Like many boys his age in a pre-television world, Tatsumi spent his days reading comics. It wasn't long before he was drawing them to escape the grim realities of his daily life, then sending them to the growing catalog of manga magazines that sprang up in the late 1940s and early '50s.
The only place Tatsumi "felt alive was in the realm of imagination." "There was no freedom in reality," the artist writes in a panel that shows nothing but a blank page. "The creative act of making something from nothing allowed him to live in an infinitely free world."

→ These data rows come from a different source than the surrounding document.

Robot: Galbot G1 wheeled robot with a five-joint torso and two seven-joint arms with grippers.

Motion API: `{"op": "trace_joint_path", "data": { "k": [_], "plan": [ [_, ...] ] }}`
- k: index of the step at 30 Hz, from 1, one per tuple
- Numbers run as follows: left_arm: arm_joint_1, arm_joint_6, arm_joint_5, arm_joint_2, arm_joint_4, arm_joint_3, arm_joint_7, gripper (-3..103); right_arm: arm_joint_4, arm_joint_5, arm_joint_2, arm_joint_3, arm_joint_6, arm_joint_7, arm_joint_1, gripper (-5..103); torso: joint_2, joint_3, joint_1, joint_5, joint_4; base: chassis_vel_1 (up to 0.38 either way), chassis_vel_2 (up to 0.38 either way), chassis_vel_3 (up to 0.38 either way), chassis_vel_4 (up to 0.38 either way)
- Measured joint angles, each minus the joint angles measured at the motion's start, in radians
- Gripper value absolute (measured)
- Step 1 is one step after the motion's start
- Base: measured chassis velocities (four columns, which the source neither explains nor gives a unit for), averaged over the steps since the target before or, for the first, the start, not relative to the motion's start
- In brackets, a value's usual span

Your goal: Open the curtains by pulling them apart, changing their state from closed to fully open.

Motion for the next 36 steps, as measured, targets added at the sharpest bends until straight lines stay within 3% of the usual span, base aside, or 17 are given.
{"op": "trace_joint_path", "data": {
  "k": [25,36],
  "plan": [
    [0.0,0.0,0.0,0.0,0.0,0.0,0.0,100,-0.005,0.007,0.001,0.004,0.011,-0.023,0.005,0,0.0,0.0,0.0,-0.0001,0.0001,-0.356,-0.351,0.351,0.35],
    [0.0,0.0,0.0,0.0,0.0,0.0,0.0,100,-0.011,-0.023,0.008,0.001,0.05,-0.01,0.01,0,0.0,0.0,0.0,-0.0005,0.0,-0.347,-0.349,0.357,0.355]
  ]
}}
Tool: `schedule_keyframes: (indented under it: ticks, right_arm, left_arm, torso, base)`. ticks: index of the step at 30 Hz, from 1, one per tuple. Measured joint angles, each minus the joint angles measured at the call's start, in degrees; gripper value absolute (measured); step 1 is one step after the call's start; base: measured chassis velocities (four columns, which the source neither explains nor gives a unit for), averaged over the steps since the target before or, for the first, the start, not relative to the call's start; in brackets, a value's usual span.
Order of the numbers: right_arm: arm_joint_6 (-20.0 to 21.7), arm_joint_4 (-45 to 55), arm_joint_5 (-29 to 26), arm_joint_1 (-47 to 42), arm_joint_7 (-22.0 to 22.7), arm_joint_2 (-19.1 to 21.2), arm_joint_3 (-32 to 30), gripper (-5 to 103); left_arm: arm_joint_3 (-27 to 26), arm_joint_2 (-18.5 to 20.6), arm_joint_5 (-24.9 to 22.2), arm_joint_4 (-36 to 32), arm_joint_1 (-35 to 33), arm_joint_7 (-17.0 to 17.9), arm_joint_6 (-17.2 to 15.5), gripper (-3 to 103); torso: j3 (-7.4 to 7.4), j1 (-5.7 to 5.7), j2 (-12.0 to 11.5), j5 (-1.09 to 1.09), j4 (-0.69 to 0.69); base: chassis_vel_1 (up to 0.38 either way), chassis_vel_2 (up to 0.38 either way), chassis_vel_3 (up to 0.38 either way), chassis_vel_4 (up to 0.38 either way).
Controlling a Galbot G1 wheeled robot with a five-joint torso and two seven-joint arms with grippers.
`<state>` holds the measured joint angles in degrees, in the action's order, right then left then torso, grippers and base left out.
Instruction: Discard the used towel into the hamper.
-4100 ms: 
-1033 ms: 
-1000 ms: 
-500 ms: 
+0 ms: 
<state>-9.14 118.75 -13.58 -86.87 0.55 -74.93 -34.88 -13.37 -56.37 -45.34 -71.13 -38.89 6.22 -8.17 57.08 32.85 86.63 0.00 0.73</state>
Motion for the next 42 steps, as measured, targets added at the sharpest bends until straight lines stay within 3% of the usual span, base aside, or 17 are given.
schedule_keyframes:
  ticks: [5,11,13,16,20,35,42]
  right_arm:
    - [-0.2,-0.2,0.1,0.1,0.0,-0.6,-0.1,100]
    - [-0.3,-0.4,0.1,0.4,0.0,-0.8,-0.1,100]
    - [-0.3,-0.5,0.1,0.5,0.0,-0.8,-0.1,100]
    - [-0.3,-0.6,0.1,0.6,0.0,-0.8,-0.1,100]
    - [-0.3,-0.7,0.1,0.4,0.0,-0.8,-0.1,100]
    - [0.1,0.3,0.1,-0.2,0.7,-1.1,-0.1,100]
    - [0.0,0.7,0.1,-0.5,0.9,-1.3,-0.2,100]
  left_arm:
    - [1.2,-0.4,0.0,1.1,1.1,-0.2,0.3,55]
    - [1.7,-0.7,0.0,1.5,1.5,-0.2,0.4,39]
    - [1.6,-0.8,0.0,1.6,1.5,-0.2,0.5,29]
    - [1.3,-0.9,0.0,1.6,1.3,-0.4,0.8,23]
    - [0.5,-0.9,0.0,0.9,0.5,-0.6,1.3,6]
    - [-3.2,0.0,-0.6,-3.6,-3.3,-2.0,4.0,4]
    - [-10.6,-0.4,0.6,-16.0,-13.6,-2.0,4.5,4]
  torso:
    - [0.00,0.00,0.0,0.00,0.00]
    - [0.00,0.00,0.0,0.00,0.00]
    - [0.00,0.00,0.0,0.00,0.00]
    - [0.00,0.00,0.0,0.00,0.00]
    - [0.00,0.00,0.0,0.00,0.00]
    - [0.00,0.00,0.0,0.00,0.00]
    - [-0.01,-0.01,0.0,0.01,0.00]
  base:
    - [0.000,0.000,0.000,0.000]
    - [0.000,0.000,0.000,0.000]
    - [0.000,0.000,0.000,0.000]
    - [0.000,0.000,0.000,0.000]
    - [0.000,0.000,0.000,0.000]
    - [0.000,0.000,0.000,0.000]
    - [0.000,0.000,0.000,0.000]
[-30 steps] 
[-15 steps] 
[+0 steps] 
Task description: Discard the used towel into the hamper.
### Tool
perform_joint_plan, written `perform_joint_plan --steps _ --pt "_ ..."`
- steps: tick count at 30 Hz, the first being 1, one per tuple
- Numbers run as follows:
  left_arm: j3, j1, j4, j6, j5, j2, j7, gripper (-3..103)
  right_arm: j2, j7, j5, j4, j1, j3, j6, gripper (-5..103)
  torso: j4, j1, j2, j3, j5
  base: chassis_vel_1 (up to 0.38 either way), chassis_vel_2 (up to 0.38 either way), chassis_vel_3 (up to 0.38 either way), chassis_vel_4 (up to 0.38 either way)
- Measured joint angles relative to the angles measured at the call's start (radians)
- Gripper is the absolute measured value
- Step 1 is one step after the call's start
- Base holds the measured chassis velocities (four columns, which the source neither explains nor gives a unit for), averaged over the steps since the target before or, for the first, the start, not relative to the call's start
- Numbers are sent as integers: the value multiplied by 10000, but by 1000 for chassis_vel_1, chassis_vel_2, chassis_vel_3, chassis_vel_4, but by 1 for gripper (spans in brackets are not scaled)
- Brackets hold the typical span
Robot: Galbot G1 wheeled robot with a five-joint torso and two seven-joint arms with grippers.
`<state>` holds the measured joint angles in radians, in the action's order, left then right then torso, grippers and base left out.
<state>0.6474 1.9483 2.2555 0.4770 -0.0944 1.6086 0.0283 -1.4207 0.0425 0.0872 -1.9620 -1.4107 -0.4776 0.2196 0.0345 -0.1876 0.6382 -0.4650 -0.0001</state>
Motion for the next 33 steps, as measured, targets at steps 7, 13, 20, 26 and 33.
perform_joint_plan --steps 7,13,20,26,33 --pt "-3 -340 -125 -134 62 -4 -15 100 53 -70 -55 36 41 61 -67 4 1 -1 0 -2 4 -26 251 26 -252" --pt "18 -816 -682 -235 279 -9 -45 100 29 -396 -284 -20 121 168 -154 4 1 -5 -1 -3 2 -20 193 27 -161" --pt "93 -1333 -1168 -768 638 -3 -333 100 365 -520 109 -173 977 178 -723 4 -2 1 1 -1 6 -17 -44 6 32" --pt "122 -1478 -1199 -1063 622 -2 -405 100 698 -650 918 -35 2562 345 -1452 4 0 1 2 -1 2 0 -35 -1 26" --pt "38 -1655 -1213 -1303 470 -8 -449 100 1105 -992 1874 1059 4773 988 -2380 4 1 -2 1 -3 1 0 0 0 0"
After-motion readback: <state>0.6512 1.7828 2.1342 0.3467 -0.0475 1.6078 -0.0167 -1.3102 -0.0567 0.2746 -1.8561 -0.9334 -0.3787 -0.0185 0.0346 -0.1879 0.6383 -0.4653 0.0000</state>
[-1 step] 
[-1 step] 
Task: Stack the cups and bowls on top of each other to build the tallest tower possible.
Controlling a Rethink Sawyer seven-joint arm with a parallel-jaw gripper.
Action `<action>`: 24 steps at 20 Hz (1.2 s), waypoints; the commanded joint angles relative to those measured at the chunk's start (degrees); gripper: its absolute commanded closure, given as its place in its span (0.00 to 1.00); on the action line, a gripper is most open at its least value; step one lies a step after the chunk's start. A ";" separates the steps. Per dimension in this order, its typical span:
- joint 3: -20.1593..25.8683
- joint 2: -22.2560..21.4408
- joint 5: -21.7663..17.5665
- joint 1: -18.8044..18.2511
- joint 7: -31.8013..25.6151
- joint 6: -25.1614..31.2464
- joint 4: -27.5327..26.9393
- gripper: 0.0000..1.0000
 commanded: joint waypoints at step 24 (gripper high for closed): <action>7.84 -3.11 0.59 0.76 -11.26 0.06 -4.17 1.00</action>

At that time, manga was mostly short-form, consisting of a few panels that featured fanciful cartoonish characters engaged in some sort of gag. And that is exactly what Tatsumi was drawing -- and getting published and paid for -- as a tween and young teenager. The pen-and-ink stylings Tatsumi uses to tell that part of his story, however, are clearly from manga's elder statesman. The clean, orderly style is the work of a fully realized artist who's spent 60 years honing his craft, and "A Drifting Life" represents the "dramatic pictures" (gekiga) for which Tatsumi is best known -- emotional and realistic renderings of a hard-knock life told from an underdog perspective. Rather than jokes and action, the emphasis is on character and narrative.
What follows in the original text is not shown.